De vergüenza viendo a soldados mexicanos, “pueblo” como dice Andrés, deteniendo a migrantes corriendo en la rivera del río Bravo para alcanzar la orilla de la tierra prometida, resultado: el triste ahogamiento de un padre salvadoreño y su pequeña en las aguas del Jordán, perdón del río Grande, como prefieren llamarle los gringos.

“Tiren de la red del lado derecho” les dijo el Mesías a los pescadores, posteriormente serían su discípulos y fue tal la pesca que casi hunde la barca. Andrés emulando al maestro: “el sargazo es un problema menor… construiremos barcas y quedará resuelto el problema”. Mientras, la playas de Cancún en peligro de perder arrecifes, la arena, el ecosistema mismo. Económicamente el turismo a la baja, un 30% menor que el año pasado.

El PIB en México recibió 166 mil millones de dólares de parte del turismo, tanto de placer, como de negocios, que se refleja en un 16% del PIB del país. Ello coloca a esta industria como el sector que más aportaciones ofrece.

“No mentir, no robar, no traicionar al pueblo”, no mentir es no mentir, las verdades a medias ¿también es mentir?, no robar, no es solamente la sustracción de algún objeto o bien, es el desmantelamiento de lo ya construido, y si tiene razón, como es el caso del aeropuerto, prueben que todo está mal. No traicionar al pueblo es mantenerse fiel a los principios de los mal llamados de izquierda, progresistas, que luchan por la igualdad y la libertad de todos, no solo por unos cuantos, luchar por los pobres no es crucificar a los ricos, a los empresarios, al comerciante, a la ciencia, al arte, a la cultura.

Si bien el tiempo es muy corto para ver resultados probados, el rumbo del país está en manos un hombre culto, de izquierda cristiana, con amor profundo a México y eso se nota. Conoce la gente y sus costumbres, pero el gobernar bien es un poco de técnica combinado con el sentido común, ahora Andrés Manuel López Obrador, tiene el sentido común. Lo que requiere la gente para ser felices lo plasma en su plan pero la técnica, la operación de gobierno, deja mucho que desear.
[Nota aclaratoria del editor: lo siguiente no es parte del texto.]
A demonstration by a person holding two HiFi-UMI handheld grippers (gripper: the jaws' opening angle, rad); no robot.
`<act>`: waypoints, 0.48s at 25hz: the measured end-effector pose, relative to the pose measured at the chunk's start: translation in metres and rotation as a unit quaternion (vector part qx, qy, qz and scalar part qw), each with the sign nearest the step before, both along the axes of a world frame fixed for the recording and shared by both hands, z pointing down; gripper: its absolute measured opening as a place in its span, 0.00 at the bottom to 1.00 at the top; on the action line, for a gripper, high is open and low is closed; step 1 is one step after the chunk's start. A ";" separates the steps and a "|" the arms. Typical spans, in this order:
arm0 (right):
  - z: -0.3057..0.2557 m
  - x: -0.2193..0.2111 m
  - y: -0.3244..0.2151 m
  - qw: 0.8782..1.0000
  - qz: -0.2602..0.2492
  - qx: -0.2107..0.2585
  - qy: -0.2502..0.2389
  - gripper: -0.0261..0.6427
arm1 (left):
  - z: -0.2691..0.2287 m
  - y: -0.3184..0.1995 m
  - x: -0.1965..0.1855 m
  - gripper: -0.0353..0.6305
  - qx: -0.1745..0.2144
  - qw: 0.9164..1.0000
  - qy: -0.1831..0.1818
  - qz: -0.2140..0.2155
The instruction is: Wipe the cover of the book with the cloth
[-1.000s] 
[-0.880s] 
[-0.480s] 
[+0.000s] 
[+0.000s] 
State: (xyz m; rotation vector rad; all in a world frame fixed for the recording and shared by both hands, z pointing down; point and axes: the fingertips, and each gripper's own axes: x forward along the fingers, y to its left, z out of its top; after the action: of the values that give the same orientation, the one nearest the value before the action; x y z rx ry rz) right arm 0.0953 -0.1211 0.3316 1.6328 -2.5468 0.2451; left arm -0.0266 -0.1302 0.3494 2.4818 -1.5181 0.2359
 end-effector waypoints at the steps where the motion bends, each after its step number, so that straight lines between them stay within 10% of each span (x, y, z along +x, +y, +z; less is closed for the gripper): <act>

“De los pobres, los desposeídos ser el reino de los cielos” no regalándoles, es enseñarlos a pescar.

Es el momento de ejercer a cabalidad nuestra herencia de lucha por el pueblo oprimido de apoyo a empresarios que generen riqueza, de acabar de una vez por toda la corrupción y que no sea pretexto del desmantelamiento institucional. Que se ejerza en este país la social democracia.